Images excluded, reproduce each line of the records exactly as it stands.

Recorded data:
• • •
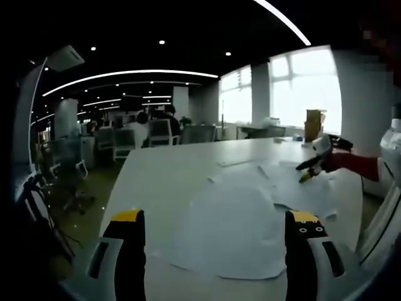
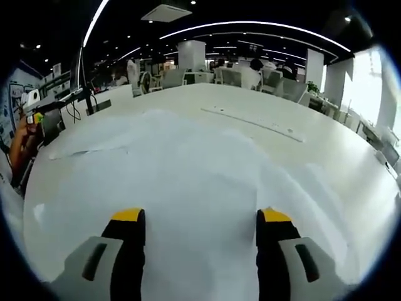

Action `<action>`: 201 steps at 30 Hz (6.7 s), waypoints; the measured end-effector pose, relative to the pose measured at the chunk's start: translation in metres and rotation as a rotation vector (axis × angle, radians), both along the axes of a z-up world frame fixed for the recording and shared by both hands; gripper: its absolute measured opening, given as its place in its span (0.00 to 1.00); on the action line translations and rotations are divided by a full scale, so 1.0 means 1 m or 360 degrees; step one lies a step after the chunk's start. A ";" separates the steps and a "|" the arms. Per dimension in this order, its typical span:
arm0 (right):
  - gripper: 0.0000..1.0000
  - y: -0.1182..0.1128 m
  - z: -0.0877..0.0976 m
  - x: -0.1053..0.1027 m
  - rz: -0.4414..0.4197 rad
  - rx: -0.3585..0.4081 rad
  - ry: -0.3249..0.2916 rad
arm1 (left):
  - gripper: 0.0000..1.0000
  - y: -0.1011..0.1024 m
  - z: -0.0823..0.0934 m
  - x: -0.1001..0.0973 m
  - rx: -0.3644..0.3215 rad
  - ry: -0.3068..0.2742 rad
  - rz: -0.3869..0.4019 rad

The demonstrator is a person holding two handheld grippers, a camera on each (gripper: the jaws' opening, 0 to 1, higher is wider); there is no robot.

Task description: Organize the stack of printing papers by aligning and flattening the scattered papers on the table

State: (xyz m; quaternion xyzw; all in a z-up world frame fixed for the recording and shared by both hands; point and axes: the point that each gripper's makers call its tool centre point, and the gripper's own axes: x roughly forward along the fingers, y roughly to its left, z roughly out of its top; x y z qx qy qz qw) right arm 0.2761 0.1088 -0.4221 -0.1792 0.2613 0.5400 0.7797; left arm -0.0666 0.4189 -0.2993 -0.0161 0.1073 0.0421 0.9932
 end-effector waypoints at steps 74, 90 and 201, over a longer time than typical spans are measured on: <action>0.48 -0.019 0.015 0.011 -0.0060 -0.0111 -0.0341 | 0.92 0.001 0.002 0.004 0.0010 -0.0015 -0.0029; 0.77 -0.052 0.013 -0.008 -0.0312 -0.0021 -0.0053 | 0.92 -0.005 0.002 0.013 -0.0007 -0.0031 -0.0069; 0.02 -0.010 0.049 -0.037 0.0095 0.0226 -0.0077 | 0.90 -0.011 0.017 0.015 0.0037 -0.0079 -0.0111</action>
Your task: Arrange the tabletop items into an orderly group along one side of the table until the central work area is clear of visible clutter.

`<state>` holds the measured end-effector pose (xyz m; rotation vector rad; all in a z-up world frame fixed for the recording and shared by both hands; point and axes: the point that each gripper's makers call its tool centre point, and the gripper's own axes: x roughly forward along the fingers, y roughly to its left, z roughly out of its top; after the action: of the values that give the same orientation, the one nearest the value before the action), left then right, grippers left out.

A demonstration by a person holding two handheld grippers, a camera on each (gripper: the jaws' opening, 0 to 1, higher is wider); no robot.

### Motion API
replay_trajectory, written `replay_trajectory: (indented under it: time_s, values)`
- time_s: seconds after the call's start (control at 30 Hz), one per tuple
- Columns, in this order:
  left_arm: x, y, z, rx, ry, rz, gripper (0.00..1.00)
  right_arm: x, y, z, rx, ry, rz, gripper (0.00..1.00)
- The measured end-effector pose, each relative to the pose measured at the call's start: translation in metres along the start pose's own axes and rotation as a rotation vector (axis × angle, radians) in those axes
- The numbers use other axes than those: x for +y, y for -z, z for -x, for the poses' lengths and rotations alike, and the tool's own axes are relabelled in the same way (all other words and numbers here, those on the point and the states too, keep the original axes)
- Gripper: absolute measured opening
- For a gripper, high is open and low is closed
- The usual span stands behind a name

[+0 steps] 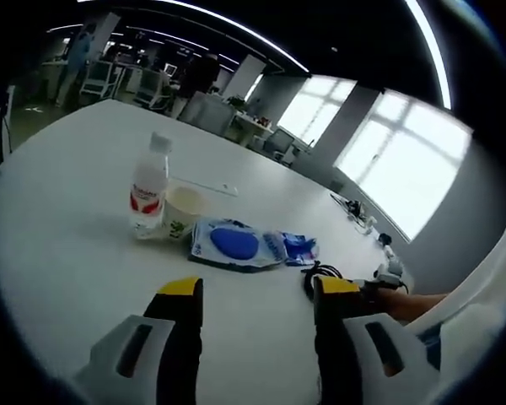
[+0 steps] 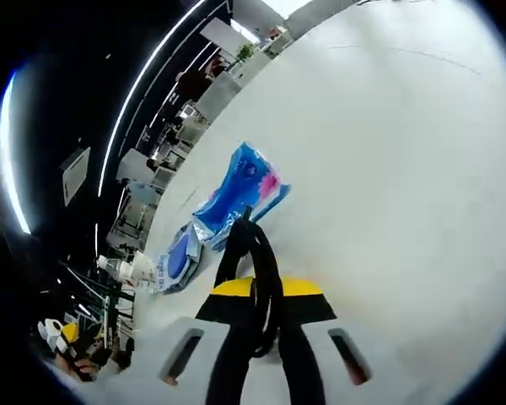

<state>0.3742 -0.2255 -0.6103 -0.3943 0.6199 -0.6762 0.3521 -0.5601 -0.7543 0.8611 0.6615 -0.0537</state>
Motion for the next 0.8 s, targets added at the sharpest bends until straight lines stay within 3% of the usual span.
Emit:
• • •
ANSWER BELOW ::
Action `<action>`: 201 steps at 30 Hz (6.7 s), waypoints; the measured end-effector pose, relative to the pose measured at the chunk's start: translation in metres and rotation as a rotation vector (axis × angle, radians), both along the axes of a z-up world frame fixed for the recording and shared by both hands; gripper: its absolute measured opening, given as its place in its span (0.00 to 1.00); on the action line translations and rotations are divided by a full scale, so 1.0 means 1 m or 360 degrees; step one lies a step after the chunk's start. A ";" separates the steps and a "|" the arms. Per dimension in this order, its typical span:
arm0 (right):
  - gripper: 0.0000..1.0000
  - y: -0.1182..0.1128 m
  - z: -0.0877..0.0976 m
  - x: -0.1053..0.1027 m
  - rz: -0.4414..0.4197 rad
  - rx: -0.3585..0.4081 rad
  - ry: -0.3249..0.2916 rad
arm1 (left):
  - gripper: 0.0000..1.0000
  - y: -0.1011..0.1024 m
  - z: -0.0823..0.0934 m
  - x: -0.1001..0.0973 m
  - rx: -0.3644..0.3215 rad
  - ry: -0.3068..0.2742 rad
  - rz: -0.3869..0.4019 rad

The demonstrator is a person holding two handheld grippers, a camera on each (gripper: the jaws' opening, 0 to 1, higher is wider); there is no robot.

Task description: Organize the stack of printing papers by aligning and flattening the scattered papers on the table

State: (xyz m; quaternion xyzw; all in a z-up world frame fixed for the recording and shared by both hands; point and axes: the point that each gripper's makers call its tool centre point, and the gripper's own axes: x roughly forward along the fingers, y roughly to its left, z roughly out of its top; x y z qx qy qz qw) right arm 0.2761 0.1088 -0.4221 -0.1792 0.2613 0.5400 0.7797; left arm -0.0666 0.4189 -0.2993 -0.0161 0.1073 0.0421 0.9932
 end-effector waypoints at steps 74, 90 and 201, over a longer time than typical spans are measured on: <action>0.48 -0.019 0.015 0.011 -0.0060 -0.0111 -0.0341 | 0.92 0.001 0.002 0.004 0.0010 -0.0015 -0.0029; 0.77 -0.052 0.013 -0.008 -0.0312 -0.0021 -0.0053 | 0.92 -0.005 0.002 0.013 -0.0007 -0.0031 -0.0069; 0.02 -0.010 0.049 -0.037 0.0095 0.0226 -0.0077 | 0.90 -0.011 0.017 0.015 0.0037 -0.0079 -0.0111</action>
Your task: Arrange the tabletop items into an orderly group along one side of the table until the central work area is clear of visible clutter.

`<state>` holds the measured end-effector pose (xyz m; rotation vector rad; all in a z-up world frame fixed for the recording and shared by both hands; point and axes: the point that each gripper's makers call its tool centre point, and the gripper's own axes: x roughly forward along the fingers, y roughly to its left, z roughly out of its top; after the action: of the values that give the same orientation, the one nearest the value before the action), left then right, grippers left out.

A demonstration by a person holding two handheld grippers, a camera on each (gripper: the jaws' opening, 0 to 1, higher is wider); no robot.

### Motion API
replay_trajectory, written `replay_trajectory: (indented under it: time_s, values)`
- time_s: seconds after the call's start (control at 30 Hz), one per tuple
- Columns, in this order:
  left_arm: x, y, z, rx, ry, rz, gripper (0.00..1.00)
  right_arm: x, y, z, rx, ry, rz, gripper (0.00..1.00)
- The measured end-effector pose, each relative to the pose measured at the call's start: translation in metres along the start pose's own axes and rotation as a rotation vector (axis × angle, radians) in those axes
- The numbers use other axes than those: x for +y, y for -z, z for -x, for the poses' lengths and rotations alike, and the tool's own axes are relabelled in the same way (all other words and numbers here, those on the point and the states too, keep the original axes)
- Gripper: absolute measured opening
- For a gripper, high is open and low is closed
- The usual span stands behind a name

[+0 steps] 
[+0 steps] 

<state>0.3742 -0.2255 -0.6103 -0.3943 0.6199 -0.6762 0.3521 -0.5601 -0.7543 0.8611 0.6615 -0.0537</state>
Motion for the next 0.8 s, targets added at the sharpest bends until straight lines stay within 3% of the usual span.
Emit:

For this exercise, nothing more remains to be done.